Background technology
Hard protection coatings is mainly to form transition metal nitride, carbide, boride and the metal oxide that is made up of ionic linkage etc. forms by metallic bond, the hardness of these coatings is very high, but their toughness is very low, the toughness that improves these coatings is the same important with the hardness that improves them, particularly in the application in frictional wear field.

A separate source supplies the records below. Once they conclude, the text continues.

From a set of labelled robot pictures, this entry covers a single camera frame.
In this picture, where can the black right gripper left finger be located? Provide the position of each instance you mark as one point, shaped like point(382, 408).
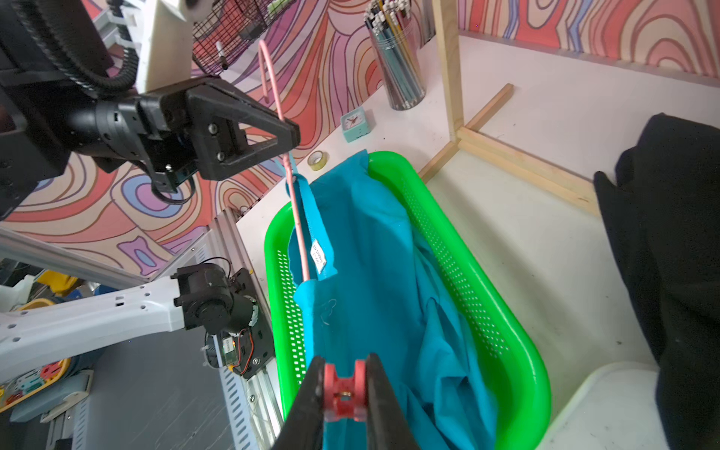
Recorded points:
point(304, 427)

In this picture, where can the teal t-shirt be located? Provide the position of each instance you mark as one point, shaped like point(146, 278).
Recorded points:
point(367, 282)

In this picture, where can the white plastic tray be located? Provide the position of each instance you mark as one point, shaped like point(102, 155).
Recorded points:
point(614, 408)

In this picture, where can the clear pencil cup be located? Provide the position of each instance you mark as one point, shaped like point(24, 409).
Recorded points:
point(394, 37)

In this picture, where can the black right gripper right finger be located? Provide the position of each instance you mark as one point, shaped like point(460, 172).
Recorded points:
point(387, 427)

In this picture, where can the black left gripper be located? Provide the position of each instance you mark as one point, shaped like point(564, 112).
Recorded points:
point(229, 131)

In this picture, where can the black t-shirt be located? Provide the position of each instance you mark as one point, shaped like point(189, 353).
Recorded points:
point(661, 215)

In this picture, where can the green plastic basket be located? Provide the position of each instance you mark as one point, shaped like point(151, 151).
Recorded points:
point(510, 363)

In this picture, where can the red plastic clothespin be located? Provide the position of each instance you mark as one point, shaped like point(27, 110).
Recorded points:
point(345, 398)

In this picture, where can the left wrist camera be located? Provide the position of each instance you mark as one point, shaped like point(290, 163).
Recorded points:
point(167, 42)

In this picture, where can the pink hanger of teal shirt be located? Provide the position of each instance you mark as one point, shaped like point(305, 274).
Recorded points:
point(269, 79)

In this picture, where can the black wire basket left wall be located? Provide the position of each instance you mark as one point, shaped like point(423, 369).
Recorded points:
point(229, 29)

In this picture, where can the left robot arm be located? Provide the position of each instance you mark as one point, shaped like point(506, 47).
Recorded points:
point(58, 99)

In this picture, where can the wooden clothes rack frame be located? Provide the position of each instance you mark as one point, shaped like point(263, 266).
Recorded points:
point(480, 103)

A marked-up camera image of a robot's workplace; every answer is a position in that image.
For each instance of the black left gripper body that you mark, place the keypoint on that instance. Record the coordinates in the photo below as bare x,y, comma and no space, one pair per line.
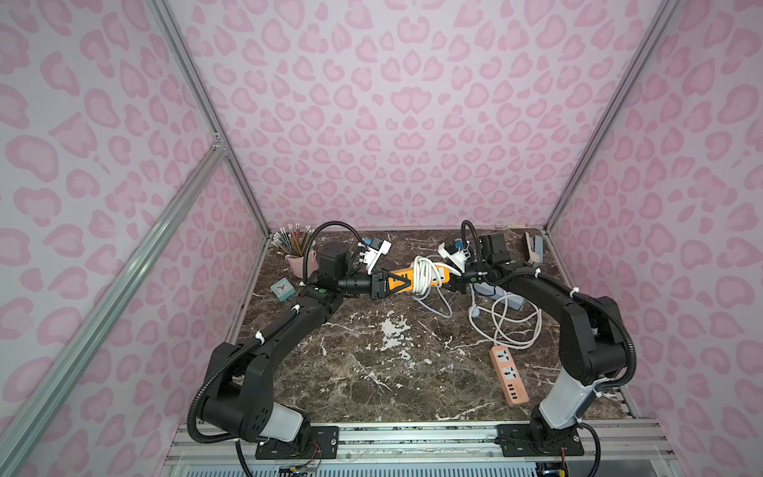
376,283

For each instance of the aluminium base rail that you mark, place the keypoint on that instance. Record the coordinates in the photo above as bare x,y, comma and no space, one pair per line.
616,447

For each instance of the grey stapler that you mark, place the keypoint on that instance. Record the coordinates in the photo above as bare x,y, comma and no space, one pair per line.
534,249

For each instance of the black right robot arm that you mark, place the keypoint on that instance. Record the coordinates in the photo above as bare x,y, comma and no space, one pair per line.
596,351

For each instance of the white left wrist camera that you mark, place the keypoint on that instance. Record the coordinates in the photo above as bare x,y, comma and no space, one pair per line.
372,250

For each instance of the grey-blue power strip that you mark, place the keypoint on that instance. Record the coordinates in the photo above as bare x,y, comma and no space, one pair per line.
511,300

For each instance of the pink pencil cup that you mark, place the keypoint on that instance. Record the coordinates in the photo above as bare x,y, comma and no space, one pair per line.
291,242

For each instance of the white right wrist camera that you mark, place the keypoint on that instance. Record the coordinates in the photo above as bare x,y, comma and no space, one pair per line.
457,253

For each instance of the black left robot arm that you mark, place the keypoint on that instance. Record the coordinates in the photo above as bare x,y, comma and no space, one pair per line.
236,400

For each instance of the pink power strip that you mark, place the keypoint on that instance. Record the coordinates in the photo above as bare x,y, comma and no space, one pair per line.
508,375

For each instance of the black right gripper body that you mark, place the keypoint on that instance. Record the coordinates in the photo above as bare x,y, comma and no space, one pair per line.
467,274

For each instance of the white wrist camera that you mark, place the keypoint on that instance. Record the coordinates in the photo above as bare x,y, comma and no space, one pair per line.
457,253
372,250

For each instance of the yellow power strip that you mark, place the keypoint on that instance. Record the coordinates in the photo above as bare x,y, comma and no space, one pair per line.
425,275

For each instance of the small green desk clock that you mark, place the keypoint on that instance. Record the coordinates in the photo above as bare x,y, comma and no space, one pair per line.
283,289

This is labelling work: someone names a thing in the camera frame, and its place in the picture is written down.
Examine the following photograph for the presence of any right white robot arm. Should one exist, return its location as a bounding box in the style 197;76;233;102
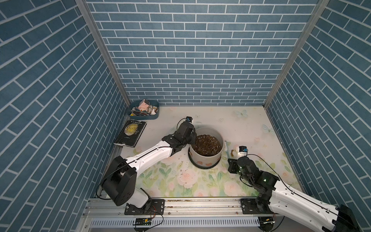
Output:
228;156;361;232

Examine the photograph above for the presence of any green circuit board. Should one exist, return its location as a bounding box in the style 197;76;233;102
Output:
133;218;152;227

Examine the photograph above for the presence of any white ceramic pot with soil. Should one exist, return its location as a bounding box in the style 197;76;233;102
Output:
188;127;224;164

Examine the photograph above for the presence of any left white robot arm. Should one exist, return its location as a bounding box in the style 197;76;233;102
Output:
100;117;197;208

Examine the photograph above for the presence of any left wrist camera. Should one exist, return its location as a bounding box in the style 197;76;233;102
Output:
185;117;193;124

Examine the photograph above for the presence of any floral table mat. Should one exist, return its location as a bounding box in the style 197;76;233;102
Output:
121;106;301;198

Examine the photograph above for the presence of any black Moon and Sixpence book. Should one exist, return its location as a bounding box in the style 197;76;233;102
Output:
114;119;147;148

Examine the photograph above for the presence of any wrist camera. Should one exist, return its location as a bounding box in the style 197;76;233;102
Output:
236;146;248;159
185;117;193;124

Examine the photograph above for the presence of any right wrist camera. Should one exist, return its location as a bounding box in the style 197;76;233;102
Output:
236;146;248;159

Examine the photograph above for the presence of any teal plastic storage bin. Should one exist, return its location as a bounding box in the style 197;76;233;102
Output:
126;99;160;120

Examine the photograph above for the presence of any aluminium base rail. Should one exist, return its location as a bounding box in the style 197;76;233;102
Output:
75;197;319;232

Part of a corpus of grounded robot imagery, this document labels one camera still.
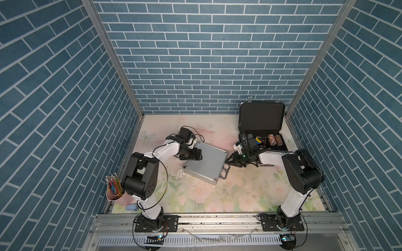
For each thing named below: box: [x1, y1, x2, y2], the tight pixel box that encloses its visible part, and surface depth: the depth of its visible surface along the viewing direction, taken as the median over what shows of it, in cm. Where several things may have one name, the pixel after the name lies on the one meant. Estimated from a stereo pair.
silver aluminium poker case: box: [182, 141, 229, 186], surface depth 92 cm
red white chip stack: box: [268, 133, 277, 146], surface depth 104 cm
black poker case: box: [238, 99, 288, 152], surface depth 104 cm
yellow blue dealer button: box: [255, 135, 263, 145], surface depth 106 cm
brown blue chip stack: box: [274, 134, 284, 147], surface depth 104 cm

M.Misina utilizes non-balance magnetically controlled sputter equipment to prepare Ti-N-Ni coating (" Surface and Coating Technology ", the 110th volume, 168~172 pages, 1998), metal Ni forms the metal Ni phase of FCC structure on the crystal boundary of TiN with absolute version segregation, coating just becomes the nano-composite coating by metal Ni phase and TiN phase composite like this, still, although the toughness of this kind of coating is significantly improved, coating highest hardness only has 10.5GPa.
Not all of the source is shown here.